__Instructions to follow__: Give the entries below again exactly. Their pictures are not needed.

Data entries

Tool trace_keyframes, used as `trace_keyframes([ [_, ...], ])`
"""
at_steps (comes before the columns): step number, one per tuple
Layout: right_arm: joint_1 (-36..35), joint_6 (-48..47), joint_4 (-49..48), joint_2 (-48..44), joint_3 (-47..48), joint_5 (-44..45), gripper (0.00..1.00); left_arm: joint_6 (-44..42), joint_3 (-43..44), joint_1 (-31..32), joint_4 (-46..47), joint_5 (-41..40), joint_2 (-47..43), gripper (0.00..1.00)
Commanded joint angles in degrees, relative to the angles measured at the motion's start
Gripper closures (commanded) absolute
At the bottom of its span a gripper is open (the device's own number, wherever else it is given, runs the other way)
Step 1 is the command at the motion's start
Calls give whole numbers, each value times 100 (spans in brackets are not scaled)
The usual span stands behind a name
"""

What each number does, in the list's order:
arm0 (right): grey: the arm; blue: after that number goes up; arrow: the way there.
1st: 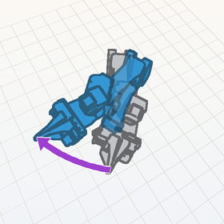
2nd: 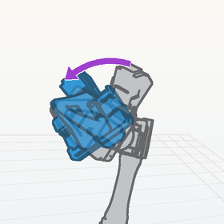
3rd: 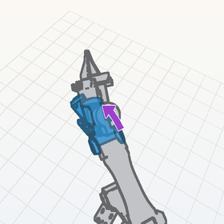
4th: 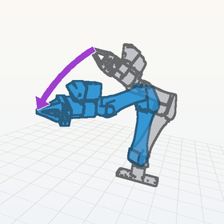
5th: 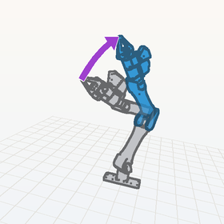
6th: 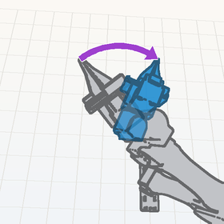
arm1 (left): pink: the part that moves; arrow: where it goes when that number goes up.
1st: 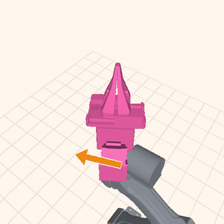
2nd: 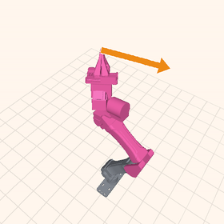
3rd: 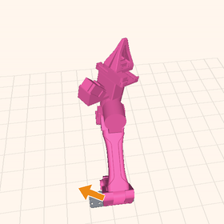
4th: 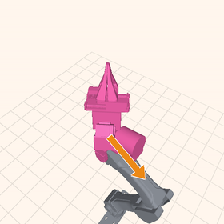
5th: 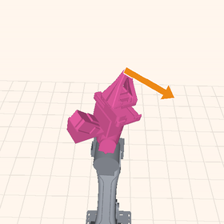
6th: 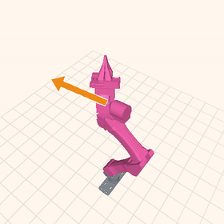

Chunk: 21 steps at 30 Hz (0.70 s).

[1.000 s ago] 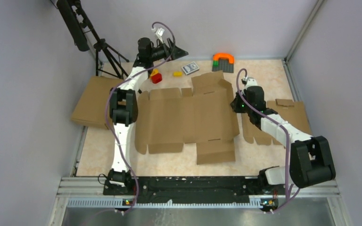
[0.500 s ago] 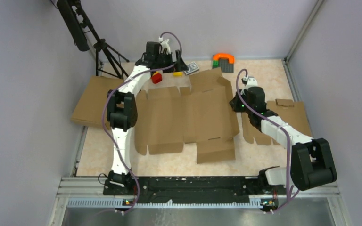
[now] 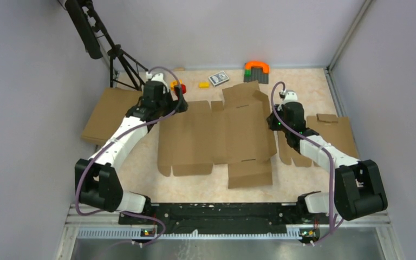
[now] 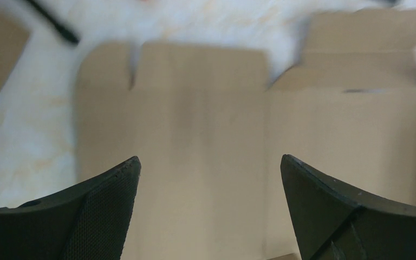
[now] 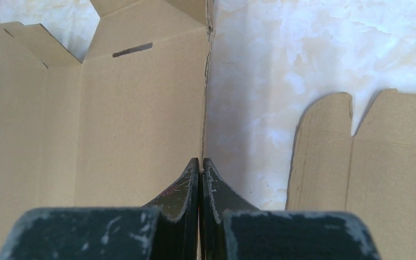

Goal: Fold the paper box

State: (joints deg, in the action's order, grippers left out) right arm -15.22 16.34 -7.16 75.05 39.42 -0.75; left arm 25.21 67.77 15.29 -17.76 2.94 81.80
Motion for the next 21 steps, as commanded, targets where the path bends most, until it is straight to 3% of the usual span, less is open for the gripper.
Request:
trace_keyframes([
  [1, -53, -197, -74, -111, 132, 239, 100, 292, -841, 26, -612, -1355, -183, 1],
  [4, -52, -268, 41, -70, 181, 231, 100, 446, -1232, 27, -768, -1747, -352, 1],
  [12, -51, -321, 103, 25, 253, 143, 100, 849, -2003, -433, -611, -1798, -327, 1],
  [21, -57, -272, 101, 57, 250, 106, 100, 898, -2212, -679, -438, -855, -66, 1],
])
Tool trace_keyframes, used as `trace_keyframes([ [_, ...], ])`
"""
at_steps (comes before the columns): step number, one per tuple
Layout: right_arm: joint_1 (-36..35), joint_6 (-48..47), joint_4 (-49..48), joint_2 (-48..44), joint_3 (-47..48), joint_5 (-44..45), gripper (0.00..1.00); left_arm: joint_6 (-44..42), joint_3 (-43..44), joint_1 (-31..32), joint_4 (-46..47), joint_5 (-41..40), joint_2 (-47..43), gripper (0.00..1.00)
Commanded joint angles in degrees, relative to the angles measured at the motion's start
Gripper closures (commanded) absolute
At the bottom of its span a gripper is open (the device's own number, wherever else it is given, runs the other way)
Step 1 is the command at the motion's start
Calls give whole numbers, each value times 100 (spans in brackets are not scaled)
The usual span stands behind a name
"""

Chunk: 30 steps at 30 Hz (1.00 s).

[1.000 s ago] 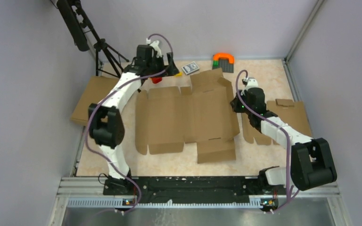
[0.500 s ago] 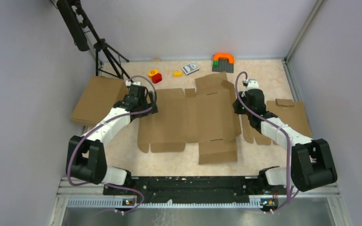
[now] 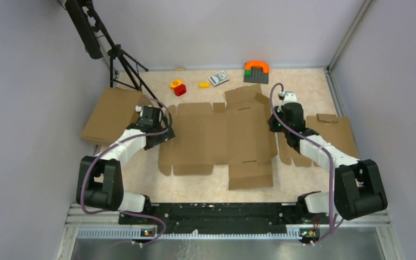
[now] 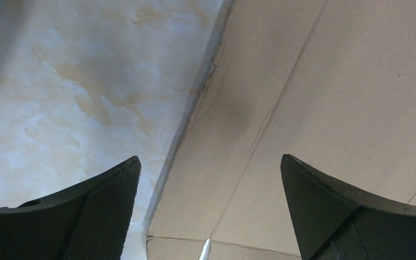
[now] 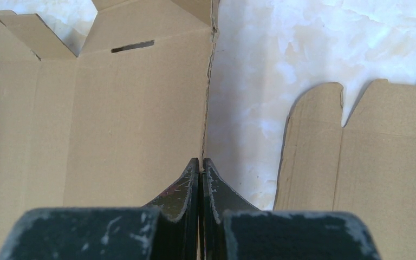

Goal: Fold the paper box

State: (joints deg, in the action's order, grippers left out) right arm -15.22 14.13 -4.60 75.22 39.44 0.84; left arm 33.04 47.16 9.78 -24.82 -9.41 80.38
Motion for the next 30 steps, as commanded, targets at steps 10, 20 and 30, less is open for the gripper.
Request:
trace_keyframes([
  [10, -51, 4, -79, 183, 331, -61, 100, 270, -323, -417, 543, 1274, 531, 3],
  [20, -58, 56, 113, 443, 490, -57, 100, 493, -856, -668, 1399, 2886, 482, 37],
  [30, -51, 81, 742, 850, 854, 268, 100, 693, -1069, -745, 2153, 3839, 519, 68],
])
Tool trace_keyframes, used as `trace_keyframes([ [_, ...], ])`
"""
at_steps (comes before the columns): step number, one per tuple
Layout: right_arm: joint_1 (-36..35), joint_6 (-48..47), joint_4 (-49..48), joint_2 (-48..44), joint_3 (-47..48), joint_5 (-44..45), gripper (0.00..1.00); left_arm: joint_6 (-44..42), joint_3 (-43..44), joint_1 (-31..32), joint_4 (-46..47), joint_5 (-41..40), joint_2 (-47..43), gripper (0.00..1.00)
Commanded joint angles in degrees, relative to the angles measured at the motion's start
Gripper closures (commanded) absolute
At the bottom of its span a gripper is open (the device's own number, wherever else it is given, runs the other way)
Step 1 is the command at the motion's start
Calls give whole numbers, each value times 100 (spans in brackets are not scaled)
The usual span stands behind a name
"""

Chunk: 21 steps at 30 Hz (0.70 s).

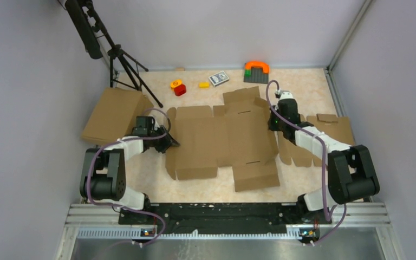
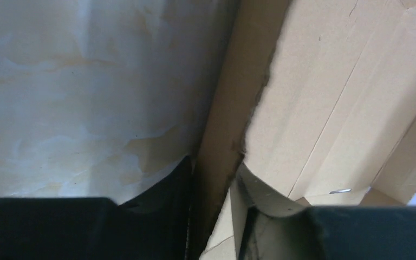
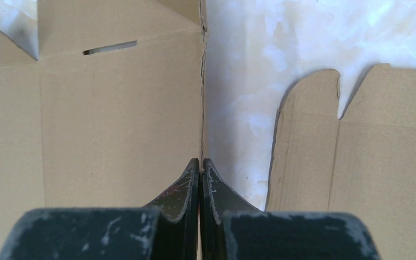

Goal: Fold the paper box

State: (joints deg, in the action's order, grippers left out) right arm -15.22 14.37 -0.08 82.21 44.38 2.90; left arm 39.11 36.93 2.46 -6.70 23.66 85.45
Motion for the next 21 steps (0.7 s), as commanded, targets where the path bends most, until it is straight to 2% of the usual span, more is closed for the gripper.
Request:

__Solution__:
Tool trace_keyframes, used as `trace_keyframes([ [_, ...], ])`
"""
at_steps (comes before the columns): step number, one per tuple
Layout: right_arm: joint_1 (-36..35), joint_6 (-48..47), joint_4 (-49..48), joint_2 (-48..44), joint_3 (-47..48), joint_5 (-44..45), gripper (0.00..1.00); left_arm: joint_6 (-44..42), joint_3 (-43..44), joint_1 (-31..32), joint_4 (-46..47), joint_5 (-41..40), joint_2 (-47..43), gripper (0.00..1.00)
Commanded joint angles in degrees, relative to the angles measured at the motion's start
Gripper closures (commanded) absolute
At the bottom of its span a gripper is open (the device's own number, wherever else it is given, runs the other way)
Step 1 is the command at the motion's start
Calls give whole numbers, each value times 100 (spans in brackets are not scaled)
The usual span stands behind a name
"""

What each number does, in the list's order:
arm0 (right): grey: the arm; blue: after that number goes up; arrow: the way there.
1st: 
2nd: 
3rd: 
4th: 
5th: 
6th: 
arm1 (left): pink: the part that moves; arrow: where it goes when that number goes up.
1st: 
2nd: 
3rd: 
4th: 
5th: 
6th: 

Chunk: 21 steps at 30 Hz (0.70 s).

[1.000 s ago] 
[0.500 s ago] 
[now] 
[now] 
[now] 

Goal: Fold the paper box

State: (joints deg, in the action's order, grippers left out) right arm -15.22 16.34 -7.16 75.05 39.42 -0.75; left arm 25.21 67.77 15.29 -17.76 2.94 81.80
Motion for the next 21 steps, as commanded, targets where the path bends most, until it is straight to 3% of the usual span, less is open for the gripper.
Request:
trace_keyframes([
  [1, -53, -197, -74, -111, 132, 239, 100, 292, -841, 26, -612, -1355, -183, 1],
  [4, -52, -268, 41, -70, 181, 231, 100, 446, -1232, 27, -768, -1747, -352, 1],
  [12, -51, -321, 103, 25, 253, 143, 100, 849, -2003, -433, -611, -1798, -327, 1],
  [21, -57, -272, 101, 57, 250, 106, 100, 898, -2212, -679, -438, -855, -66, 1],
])
Tool trace_keyframes, used as `trace_keyframes([ [_, ...], ])`
"""
at_steps (comes before the columns): step number, one per tuple
Layout: right_arm: joint_1 (-36..35), joint_6 (-48..47), joint_4 (-49..48), joint_2 (-48..44), joint_3 (-47..48), joint_5 (-44..45), gripper (0.00..1.00); left_arm: joint_6 (-44..42), joint_3 (-43..44), joint_1 (-31..32), joint_4 (-46..47), joint_5 (-41..40), joint_2 (-47..43), gripper (0.00..1.00)
Commanded joint angles in degrees, relative to the angles measured at the motion's start
Gripper closures (commanded) absolute
At the bottom of its span a gripper is open (the device's own number, wherever else it is given, runs the other way)
Step 1 is the command at the motion's start
Calls give whole numbers, each value times 100 (spans in brackets are not scaled)
The usual span stands behind a name
"""

Chunk: 30 steps at 30 Hz (1.00 s).

[1.000 s ago] 
[0.500 s ago] 
[now] 
[now] 
[now] 

Goal: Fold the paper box

State: (joints deg, in the action's order, grippers left out) right arm -15.22 14.13 -4.60 75.22 39.44 0.84; left arm 33.04 47.16 9.78 -24.82 -9.41 80.38
Motion for the next 30 steps, as commanded, targets at steps 10, 20 and 30, less is open for the gripper.
Request:
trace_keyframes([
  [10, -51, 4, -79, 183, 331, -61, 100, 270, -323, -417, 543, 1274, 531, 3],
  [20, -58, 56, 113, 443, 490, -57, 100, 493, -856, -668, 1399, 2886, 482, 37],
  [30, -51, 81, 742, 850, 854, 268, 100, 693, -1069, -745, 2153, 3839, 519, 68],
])
Tool trace_keyframes, used as `trace_keyframes([ [_, ...], ])`
"""
at_steps (comes before the columns): step number, one per tuple
Layout: right_arm: joint_1 (-36..35), joint_6 (-48..47), joint_4 (-49..48), joint_2 (-48..44), joint_3 (-47..48), joint_5 (-44..45), gripper (0.00..1.00); left_arm: joint_6 (-44..42), joint_3 (-43..44), joint_1 (-31..32), joint_4 (-46..47), joint_5 (-41..40), joint_2 (-47..43), gripper (0.00..1.00)
Commanded joint angles in degrees, relative to the angles measured at the motion's start
Gripper closures (commanded) absolute
At the bottom of its span a gripper is open (the device's own number, wherever else it is given, runs the other way)
Step 1 is the command at the motion's start
Calls give whole numbers, each value times 100 (spans in brackets are not scaled)
The usual span stands behind a name
"""

Chunk: 21 steps at 30 Hz (0.70 s).


Goal: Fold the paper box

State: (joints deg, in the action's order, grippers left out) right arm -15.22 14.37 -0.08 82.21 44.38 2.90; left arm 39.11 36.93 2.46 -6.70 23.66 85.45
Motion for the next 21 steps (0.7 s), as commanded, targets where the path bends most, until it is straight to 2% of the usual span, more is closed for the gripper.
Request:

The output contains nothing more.